Restate the listing below word for word, omitting any images.
Top of Exercise data
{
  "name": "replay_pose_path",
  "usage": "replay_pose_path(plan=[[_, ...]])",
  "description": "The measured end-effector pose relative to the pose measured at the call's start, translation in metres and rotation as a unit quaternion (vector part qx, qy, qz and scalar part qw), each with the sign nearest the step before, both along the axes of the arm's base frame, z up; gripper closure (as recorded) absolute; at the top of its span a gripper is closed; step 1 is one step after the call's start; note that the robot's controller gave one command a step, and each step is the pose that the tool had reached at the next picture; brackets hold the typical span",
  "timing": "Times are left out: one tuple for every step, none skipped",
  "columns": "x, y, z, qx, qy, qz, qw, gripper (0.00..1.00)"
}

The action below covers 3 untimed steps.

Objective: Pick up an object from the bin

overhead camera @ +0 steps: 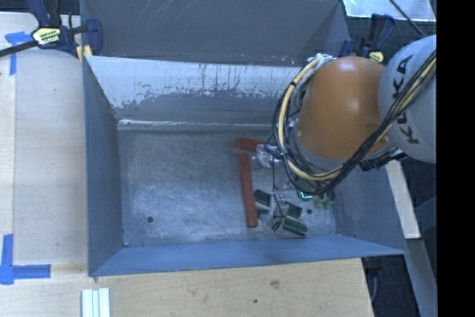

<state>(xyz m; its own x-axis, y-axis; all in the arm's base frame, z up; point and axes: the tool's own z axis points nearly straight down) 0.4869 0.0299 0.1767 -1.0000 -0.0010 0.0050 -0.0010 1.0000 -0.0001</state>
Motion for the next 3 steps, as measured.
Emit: replay_pose_path(plan=[[-0.001,-0.084,-0.108,-0.001,-0.0047,0.046,0.9989,0.0],[-0.001,-0.081,-0.105,0.0,-0.0053,0.048,0.9988,1.0],[0.029,-0.04,0.003,0.0,-0.0088,0.06,0.9982,1.0]])
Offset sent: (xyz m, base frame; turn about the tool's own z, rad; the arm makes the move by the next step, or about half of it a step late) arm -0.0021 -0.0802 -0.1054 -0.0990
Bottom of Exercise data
### Solution to this task
{
  "name": "replay_pose_path",
  "usage": "replay_pose_path(plan=[[_, ...]])",
  "description": "The measured end-effector pose relative to the pose measured at the call's start, translation in metres and rotation as a unit quaternion (vector part qx, qy, qz and scalar part qw), each with the sign nearest the step before, both along the axes of the arm's base frame, z up; gripper closure (as recorded) absolute; at the top of its span a gripper is closed; step 1 is one step after the call's start; note that the robot's controller gave one command a step, and each step is the pose that the tool had reached at the next picture; brackets hold the typical span",
  "timing": "Times are left out: one tuple for every step, none skipped",
  "columns": "x, y, z, qx, qy, qz, qw, gripper (0.00..1.00)"
}

The action below covers 3 untimed steps.

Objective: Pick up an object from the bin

overhead camera @ +0 steps: 

<state>(xyz m; its own x-axis, y-axis; all in the arm's base frame, z up; point and axes: the tool's own z axis points nearly straight down) 0.4869 0.0299 0.1767 -1.0000 -0.0010 0.0050 -0.0010 1.0000 -0.0001</state>
Motion for the next 3 steps, as measured.
Emit: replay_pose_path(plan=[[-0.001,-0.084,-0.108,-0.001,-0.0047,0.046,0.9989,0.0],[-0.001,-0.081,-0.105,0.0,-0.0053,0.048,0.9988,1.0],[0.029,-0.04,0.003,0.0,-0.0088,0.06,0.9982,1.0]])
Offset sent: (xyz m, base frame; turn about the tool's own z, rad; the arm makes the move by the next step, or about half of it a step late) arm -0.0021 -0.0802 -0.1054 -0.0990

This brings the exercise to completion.